IBM Cloud Pak for Applications

Tutorial

Design and deliver a REST-based, cloud-native application at lightning speed

How to use Accelerator for Cloud-native Apps in IBM Cloud Pak for Applications

By Ian Partridge
Published June 12, 2020

Introduction

For a software delivery project to be successful, alignment is required across multiple enterprise disciplines, such as development, operations, security, and compliance. The Accelerators for Teams feature in IBM Cloud Pak for Applications is designed to speed up the development of cloud-native applications by enabling multi-disciplinary teams to codify and centrally manage decisions, improving the end-to-end journey from a business problem to a production application. The article Introduction to accelerators for cloud-native solutions explains the full value proposition behind Accelerators for Teams and how you can leverage this innovative technology to expedite development.

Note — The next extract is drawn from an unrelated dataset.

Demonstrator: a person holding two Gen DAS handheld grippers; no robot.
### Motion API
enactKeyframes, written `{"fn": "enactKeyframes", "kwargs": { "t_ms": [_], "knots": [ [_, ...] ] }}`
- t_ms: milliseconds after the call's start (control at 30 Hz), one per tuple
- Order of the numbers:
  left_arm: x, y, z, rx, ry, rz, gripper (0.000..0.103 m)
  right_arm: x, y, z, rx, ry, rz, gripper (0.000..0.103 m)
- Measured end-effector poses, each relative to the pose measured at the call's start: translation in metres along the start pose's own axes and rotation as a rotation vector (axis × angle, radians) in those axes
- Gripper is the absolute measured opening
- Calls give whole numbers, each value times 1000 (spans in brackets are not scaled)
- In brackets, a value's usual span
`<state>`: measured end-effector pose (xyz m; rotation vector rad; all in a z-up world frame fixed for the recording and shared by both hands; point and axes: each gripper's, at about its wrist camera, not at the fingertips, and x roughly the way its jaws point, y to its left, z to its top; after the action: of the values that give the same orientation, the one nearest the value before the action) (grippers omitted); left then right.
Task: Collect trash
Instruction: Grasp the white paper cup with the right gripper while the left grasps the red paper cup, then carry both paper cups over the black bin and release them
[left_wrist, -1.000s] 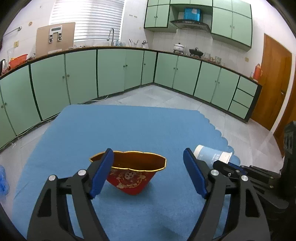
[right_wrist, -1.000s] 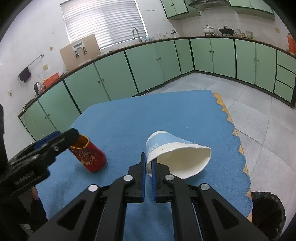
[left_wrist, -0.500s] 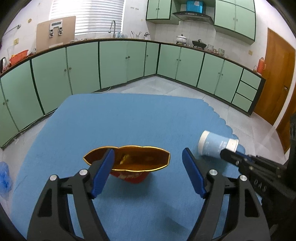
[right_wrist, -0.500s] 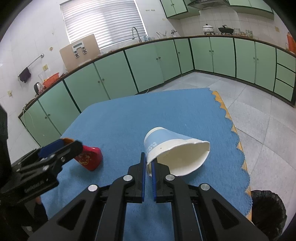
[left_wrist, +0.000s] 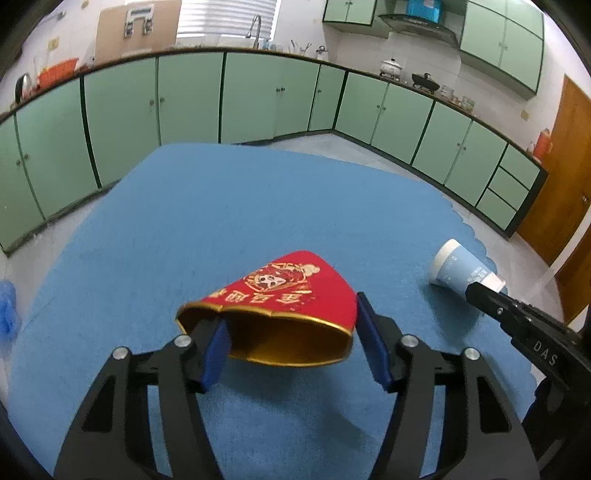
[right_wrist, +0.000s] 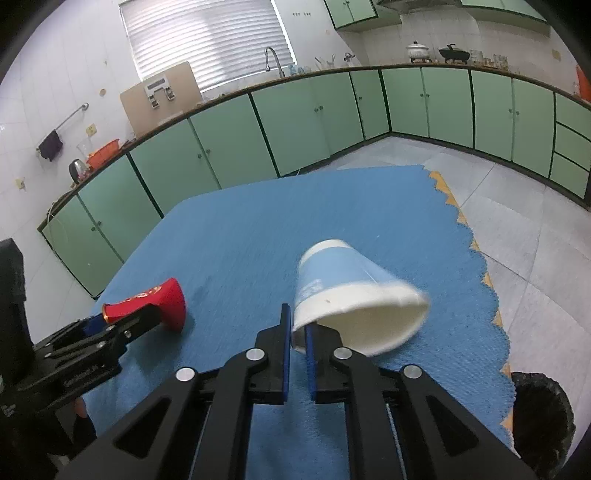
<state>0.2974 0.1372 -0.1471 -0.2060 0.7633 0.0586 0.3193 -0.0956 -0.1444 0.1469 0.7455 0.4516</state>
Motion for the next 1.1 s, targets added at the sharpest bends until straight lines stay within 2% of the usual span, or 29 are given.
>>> {"fn": "enactKeyframes", "kwargs": {
  "t_ms": [67,100,133,333,833,1100],
  "knots": [
    [3,4,0,-18,13,-7,47,2,-1,0,3,6,4,9],
    [5,3,2,-28,15,-8,40,3,0,0,0,8,4,9],
    [6,5,2,-36,18,-12,21,3,0,-2,-1,6,3,9],
    [-4,2,4,-22,-20,-47,4,-6,0,-1,0,-12,-8,5],
    [-27,-21,-7,19,-59,-110,3,-42,-1,-5,1,-60,-25,5],
    [-31,-72,-23,94,-37,-211,3,-88,-23,-20,28,-102,-74,5]
  ]
}}
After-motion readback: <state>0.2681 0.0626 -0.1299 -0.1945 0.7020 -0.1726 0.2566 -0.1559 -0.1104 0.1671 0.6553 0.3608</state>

This tutorial covers the new Accelerator for Cloud-native Apps, demonstrating how you can use one of the Reference Blueprints to quickly move from design to deployment of an app that contains only sample REST-based microservices. Before starting the tutorial, let’s cover a few basics.

The advantages of a cloud-native architecture

Cloud-native is an industry term that is used to describe applications that are architected, built, and optimized to run on the cloud. Cloud-native applications are typically implemented as loosely-coupled microservices, run in containers, and managed by an orchestration system such as Kubernetes. By nature, these applications are elastic, meaning that they can scale autonomously based on the demand that is placed on an application. They are also portable between different clouds. Cloud-native applications take advantage of modern software delivery practices such as continuous integration (CI), continuous delivery (CD), DevOps, and GitOps.

Here are some of the advantages of moving to a cloud-native architecture:

Loose coupling between microservices
Lightweight services with a small code base
Elasticity
Portability
Language agnostic
Integration with continuous integration and continuous delivery (CI/CD) systems

The IBM Cloud Architecture Center hosts a full reference architecture for cloud-native solutions, which contains some valuable resources for developing cloud-native applications.

The Accelerator for Cloud-native Apps, a technology preview in IBM Cloud Pak for Applications v4.2, provides an end-to-end workflow for developing REST-based microservice applications. REST-based microservices communicate with each other over HTTP, using APIs typically defined in an OpenAPI specification document.

By using the Accelerator for Cloud-native Apps, a solution architect can design a microservice application architecture comprised of REST-based microservices based on Open Liberty, Spring, Quarkus, and Node.js technologies. The architect can also specify how the microservices interact with each other within a complete topology. Then, skeleton Git repositories can be generated for each microservice, alongside a GitOps repository so that the complete application can be automatically generated, ready for deployment via continuous delivery pipelines.

The Accelerator for Cloud-native Apps provides a Reference Blueprint for the StoreFront application that implements a REST-based microservice scenario.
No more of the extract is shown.